Así se fueron por la onda bruna
y antes de que allá bajaran,
aquí, un nueva escuadra se reunía.

“Hijo mío”, dijo el cortés maestro,
“los que mueren en la ira de Dios
llegan aquí desde todos los países:

“y están prontos a cruzar el río,
porque la divina justicia los espolea
tanto, que el temor cambia en deseo.

“Por aquí no pasa jamás ánima buena,
y por eso, si Caronte de ti se queja,
bien sabes ahora por qué truena”.

Dicho esto, la sombría campaña
tembló tan fuerte, que de aquel espanto
la mente de sudor aún se me baña.

La tierra lagrimosa arrojó viento
y relampagueó una luz bermeja
que me privó de todo sentimiento;
y caí como hombre tomado por el sueño.

 

NOTAS

* Refiere, según algunos, a Pilatos; según otros, a Diocleciano, que abdicó del Imperio, o a un jefe del ala de los Blancos en el partido de los güelfos de Florencia. Lo más probable –y por las defensas que ha suscitado, incluso– es que aluda a Celestino V, quien fue Papa por unos meses en 1294 y abdicó. Celestino V (el benedictino Pietro Angeleri di Murrone) reinó desde una celda, en Napoles, al abrigo del segundo Carlos de Anjou, rey de Nápoles, lejos de la riqueza de la que había abjurado al hacerse eremita. Rodeado de monjes “espirituales”, su reinado duró apenas cinco meses, en una época de enormes luchas de poder, en la que el trono de San Pedro estuvo vacío durante más de dos años. Murió en 1296 en el confinamiento al que lo arrojó su sucesor, Bonifacio VIII. Dante tal vez consideraba la renuncia como una ofensa a la causa de Roma; sin embargo, Celestino no está entre los traidores, en los más hondo del Infierno, sino entre los que no toman partido. La Iglesia santificó a Celestino en 1313.

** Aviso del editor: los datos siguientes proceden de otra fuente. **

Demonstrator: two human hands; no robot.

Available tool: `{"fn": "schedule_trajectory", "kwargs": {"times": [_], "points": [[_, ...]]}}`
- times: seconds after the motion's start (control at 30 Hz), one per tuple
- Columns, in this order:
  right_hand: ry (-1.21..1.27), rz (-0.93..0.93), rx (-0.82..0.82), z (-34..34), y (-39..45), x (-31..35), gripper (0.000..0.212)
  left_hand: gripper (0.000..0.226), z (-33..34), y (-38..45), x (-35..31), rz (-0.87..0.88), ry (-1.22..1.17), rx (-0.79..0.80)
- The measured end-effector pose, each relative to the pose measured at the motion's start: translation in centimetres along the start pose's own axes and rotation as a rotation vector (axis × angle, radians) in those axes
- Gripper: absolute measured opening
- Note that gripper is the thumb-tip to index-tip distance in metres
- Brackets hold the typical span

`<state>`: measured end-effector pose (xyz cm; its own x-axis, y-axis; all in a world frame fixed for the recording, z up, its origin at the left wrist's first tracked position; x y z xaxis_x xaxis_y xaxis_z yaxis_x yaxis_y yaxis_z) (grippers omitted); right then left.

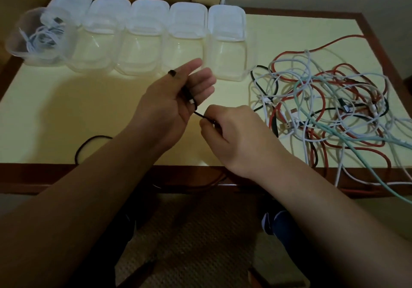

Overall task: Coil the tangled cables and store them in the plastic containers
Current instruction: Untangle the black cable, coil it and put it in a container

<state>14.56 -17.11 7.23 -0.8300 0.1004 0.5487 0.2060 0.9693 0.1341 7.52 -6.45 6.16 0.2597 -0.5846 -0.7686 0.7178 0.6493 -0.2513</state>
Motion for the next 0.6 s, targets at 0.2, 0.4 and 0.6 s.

** Duca designaba, antiguamente, al conductor político, no necesariamente titular de un ducado (dux, duque). Dante lo usa en este sentido para mencionar a Virgilio, y no como metáfora de guía espiritual o maestro, pues en el Canto Segundo le dice: “Tu duca, tu signore, tu maestro”, con lo que el guía espiritual es identificado además como señor y condottiero. Por esto, se prefirió no traducir el término.